Without its pictures, the listing below is to be transcribed exactly.

• **DATASET EXTRACT**
*** Begin section ***

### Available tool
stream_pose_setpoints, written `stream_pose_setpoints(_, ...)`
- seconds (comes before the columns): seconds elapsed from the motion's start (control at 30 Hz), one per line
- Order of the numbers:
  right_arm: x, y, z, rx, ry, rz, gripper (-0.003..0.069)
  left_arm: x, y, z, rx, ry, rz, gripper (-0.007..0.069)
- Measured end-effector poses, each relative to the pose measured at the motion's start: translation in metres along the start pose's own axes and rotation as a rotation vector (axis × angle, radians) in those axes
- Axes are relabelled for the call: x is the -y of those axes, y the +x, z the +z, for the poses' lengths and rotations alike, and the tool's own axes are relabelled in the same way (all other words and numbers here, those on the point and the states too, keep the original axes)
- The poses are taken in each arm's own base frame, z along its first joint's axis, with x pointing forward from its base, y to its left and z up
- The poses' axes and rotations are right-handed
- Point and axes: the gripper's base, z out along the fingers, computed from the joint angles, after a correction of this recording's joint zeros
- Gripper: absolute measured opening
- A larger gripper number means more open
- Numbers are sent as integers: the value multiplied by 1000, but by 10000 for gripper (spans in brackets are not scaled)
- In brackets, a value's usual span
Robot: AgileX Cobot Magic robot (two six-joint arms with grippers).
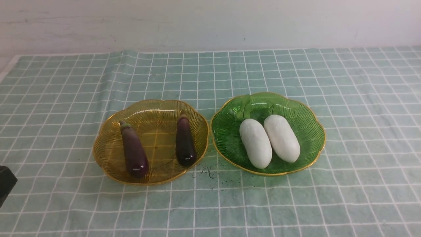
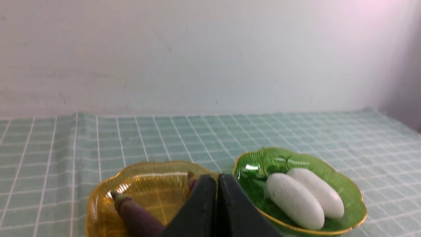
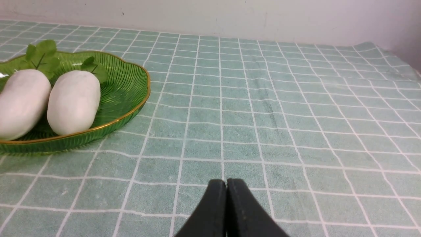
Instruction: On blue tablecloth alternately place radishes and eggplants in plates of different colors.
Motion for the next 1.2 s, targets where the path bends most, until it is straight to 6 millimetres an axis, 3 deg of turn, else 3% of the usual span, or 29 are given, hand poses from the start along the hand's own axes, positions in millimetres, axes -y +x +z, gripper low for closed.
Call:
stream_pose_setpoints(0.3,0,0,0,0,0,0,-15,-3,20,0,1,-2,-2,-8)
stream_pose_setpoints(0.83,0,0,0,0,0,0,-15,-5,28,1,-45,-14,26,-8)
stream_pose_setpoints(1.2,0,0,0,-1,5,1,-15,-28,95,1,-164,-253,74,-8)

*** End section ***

• **RESPONSE FOR THIS EXERCISE**
### Available tool
stream_pose_setpoints, written `stream_pose_setpoints(_, ...)`
- seconds (comes before the columns): seconds elapsed from the motion's start (control at 30 Hz), one per line
- Order of the numbers:
  right_arm: x, y, z, rx, ry, rz, gripper (-0.003..0.069)
  left_arm: x, y, z, rx, ry, rz, gripper (-0.007..0.069)
- Measured end-effector poses, each relative to the pose measured at the motion's start: translation in metres along the start pose's own axes and rotation as a rotation vector (axis × angle, radians) in those axes
- Axes are relabelled for the call: x is the -y of those axes, y the +x, z the +z, for the poses' lengths and rotations alike, and the tool's own axes are relabelled in the same way (all other words and numbers here, those on the point and the states too, keep the original axes)
- The poses are taken in each arm's own base frame, z along its first joint's axis, with x pointing forward from its base, y to its left and z up
- The poses' axes and rotations are right-handed
- Point and axes: the gripper's base, z out along the fingers, computed from the joint angles, after a correction of this recording's joint zeros
- Gripper: absolute measured opening
- A larger gripper number means more open
- Numbers are sent as integers: the value multiplied by 1000, but by 10000 for gripper (spans in brackets are not scaled)
- In brackets, a value's usual span
Robot: AgileX Cobot Magic robot (two six-joint arms with grippers).
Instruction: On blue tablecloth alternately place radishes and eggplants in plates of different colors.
Motion for the next 1.2 s, targets where the path bends most, until it is straight to 6 millimetres an axis, 3 deg of turn, else 3% of the usual span, or 29 are given, hand poses from the start along the hand's own axes, positions in millimetres, axes -y +x +z, gripper low for closed.
Call:
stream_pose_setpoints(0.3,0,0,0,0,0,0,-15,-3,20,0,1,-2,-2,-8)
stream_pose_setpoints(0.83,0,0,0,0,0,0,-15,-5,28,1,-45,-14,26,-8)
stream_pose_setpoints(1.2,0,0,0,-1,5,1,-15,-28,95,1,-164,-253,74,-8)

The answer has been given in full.